Chapter 03: Reading and writing to file, recursion and algorithms

This lab sheet will allow us to read and write to text files (which lets us store information even after we close down Python) and introduce recursion.

Tutorial

Work through the following:


1. Recursion.

A video describing the concept.

A video demo.

It is possible to define functions recursively. This is similar to inductive proofs in mathematics. To do this we need to consider two things:

  1. A recursive rule;
  2. A base case (that the recursive rule reduces to).
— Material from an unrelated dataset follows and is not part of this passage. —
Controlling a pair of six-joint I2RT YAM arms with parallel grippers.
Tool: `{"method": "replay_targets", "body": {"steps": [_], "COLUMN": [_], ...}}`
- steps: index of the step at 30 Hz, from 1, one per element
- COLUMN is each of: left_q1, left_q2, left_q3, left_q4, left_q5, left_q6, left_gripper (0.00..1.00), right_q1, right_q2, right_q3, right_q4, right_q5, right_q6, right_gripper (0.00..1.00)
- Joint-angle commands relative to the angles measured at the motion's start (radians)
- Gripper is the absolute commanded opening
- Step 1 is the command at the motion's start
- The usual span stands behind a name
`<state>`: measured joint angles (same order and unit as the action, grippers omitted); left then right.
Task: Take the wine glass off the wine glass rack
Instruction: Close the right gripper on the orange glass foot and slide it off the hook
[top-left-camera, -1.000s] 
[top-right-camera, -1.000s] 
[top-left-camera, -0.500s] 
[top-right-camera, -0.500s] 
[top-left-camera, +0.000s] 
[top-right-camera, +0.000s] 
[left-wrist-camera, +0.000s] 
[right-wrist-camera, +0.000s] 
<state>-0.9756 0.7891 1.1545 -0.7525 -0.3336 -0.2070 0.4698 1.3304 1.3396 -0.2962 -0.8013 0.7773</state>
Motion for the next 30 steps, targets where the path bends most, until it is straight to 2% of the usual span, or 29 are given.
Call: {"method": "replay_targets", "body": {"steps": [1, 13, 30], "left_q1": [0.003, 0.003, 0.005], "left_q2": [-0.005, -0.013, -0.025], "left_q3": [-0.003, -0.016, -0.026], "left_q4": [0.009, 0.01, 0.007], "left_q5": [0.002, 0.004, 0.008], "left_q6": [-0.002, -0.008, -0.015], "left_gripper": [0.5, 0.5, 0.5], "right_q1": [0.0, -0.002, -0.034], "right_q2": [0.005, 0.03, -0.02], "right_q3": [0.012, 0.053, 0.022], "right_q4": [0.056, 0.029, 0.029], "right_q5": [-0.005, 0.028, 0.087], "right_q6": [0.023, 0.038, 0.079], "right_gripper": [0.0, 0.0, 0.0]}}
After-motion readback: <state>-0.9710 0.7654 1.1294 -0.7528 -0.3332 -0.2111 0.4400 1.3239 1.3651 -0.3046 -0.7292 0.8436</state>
As an example let us code the following function:

$$ f(n) = \sum_{i=0}^ni $$

We can see the 'recursive rule':

$$ f(n) = f(n-1) + n $$

We also know that the 'base case' is:

$$ f(0) = 0 $$

Now let us program this function using recursion:


In [1]:
def sum_of_integers(n):
    """Sum of integers from 0 to n"""
    if n == 0:  # Base case
        return 0
    return sum_of_integers(n - 1) + n  # Recursive rule
sum_of_integers(3)


Out[1]:
6

Here is another example. The factorial function $n!=n\times(n-1)\times(n-2)...2\times 1$ can be defined as:

  1. The base case: $0!=1$
  2. The recursive rule: $n!=n\times (n-1)!$

Here is how to code this:


In [2]:
def factorial(n):
    """Returns n! using recursion"""
    if n == 0:  # Base case
        return 1
    return n * factorial(n - 1)

In [3]:
for n in range(6):
    print(factorial(n))


1
1
2
6
24
120

Experiment with modifying the above code.

2. Writing to file.

A video describing the concept.

A video demo.

All of the data we handle with variables, lists and dictionaries lives in the ‘memory’ of a computer when our Python code is running. When the program stops running the data is lost. There will be occasions when we want to write our data to a file on the hard drive of a computer (so that it is always available even when we turn the computer off).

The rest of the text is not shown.